PROBLEM TO WORK ON
When the line containing "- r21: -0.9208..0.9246" is found in the data below, copy it and each line after it through the line containing "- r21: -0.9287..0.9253", exactly and with no others.

- Opening Delimiter -

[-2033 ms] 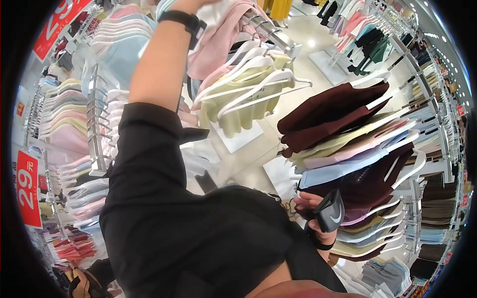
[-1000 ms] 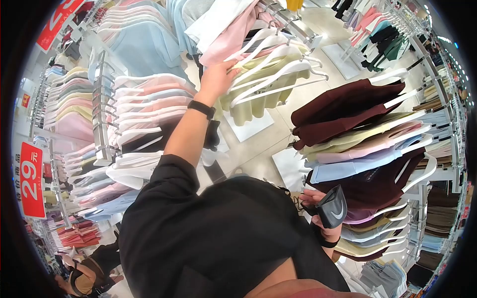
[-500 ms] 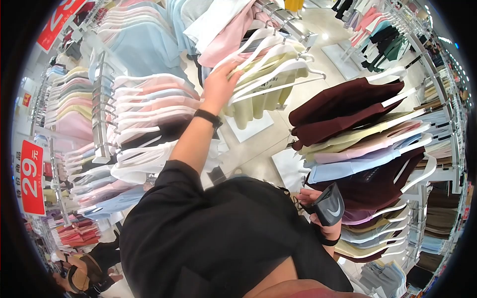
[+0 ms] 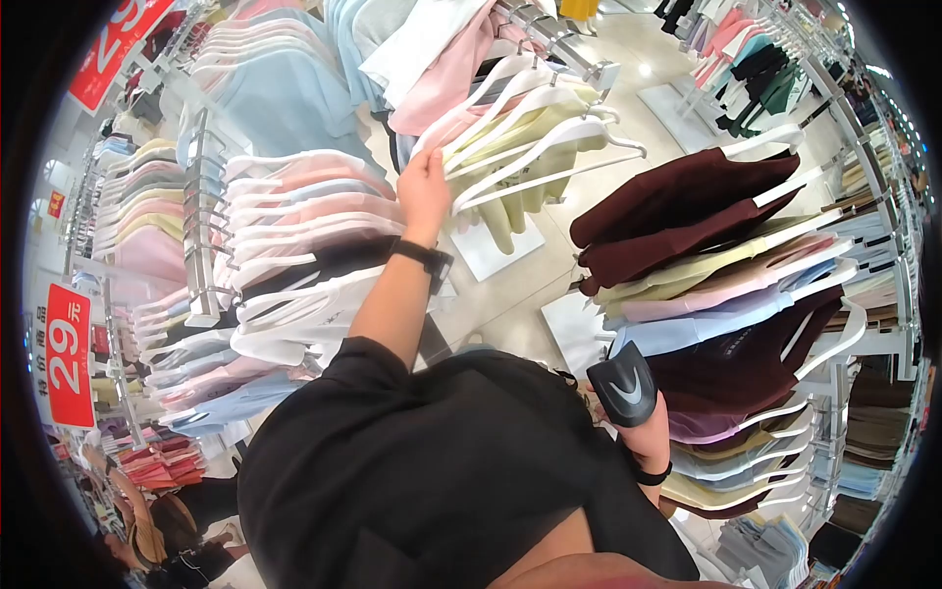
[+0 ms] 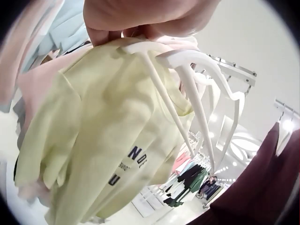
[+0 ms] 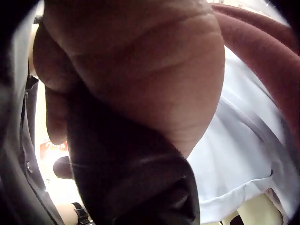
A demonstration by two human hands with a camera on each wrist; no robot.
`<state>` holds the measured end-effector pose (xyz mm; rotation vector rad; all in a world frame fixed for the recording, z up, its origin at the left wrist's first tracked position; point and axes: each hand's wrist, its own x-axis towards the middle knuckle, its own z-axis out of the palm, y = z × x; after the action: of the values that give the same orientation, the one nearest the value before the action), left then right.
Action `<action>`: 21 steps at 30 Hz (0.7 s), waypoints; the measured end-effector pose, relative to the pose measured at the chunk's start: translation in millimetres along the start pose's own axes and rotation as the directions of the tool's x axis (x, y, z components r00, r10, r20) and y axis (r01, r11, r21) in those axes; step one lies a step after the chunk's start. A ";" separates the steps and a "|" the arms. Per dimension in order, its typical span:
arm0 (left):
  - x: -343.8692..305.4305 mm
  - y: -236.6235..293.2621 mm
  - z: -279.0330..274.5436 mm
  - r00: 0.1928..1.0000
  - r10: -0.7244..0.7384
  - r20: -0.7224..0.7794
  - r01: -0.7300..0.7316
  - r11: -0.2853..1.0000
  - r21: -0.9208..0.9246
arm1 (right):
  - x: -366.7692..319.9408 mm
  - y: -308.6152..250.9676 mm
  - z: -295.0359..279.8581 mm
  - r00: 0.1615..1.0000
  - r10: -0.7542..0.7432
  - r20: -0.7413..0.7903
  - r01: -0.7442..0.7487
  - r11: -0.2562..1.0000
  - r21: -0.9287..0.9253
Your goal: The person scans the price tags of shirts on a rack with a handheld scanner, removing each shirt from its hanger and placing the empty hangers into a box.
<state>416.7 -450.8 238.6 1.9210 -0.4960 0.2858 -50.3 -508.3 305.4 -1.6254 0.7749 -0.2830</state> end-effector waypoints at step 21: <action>-66.4 -60.7 32.0 0.717 -0.462 0.521 0.615 0.067 -0.786 | -0.4 5.9 -0.8 0.994 0.048 0.098 -0.037 0.993 -0.116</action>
<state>385.4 -446.2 148.5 0.7561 0.0887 -0.5931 -53.0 -508.8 300.1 -1.7150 0.7596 -0.1272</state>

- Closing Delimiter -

RESPONSE
  - r21: -0.9208..0.9246
arm1 (right):
  - x: -366.7692..319.9408 mm
  - y: -308.6152..250.9676 mm
  - z: -295.0359..279.8581 mm
  - r00: 0.1615..1.0000
  - r10: -0.7542..0.7432
  - r20: -0.7413..0.7903
  - r01: -0.7442..0.7487
  - r11: -0.2562..1.0000
  - r21: -0.9287..0.9253

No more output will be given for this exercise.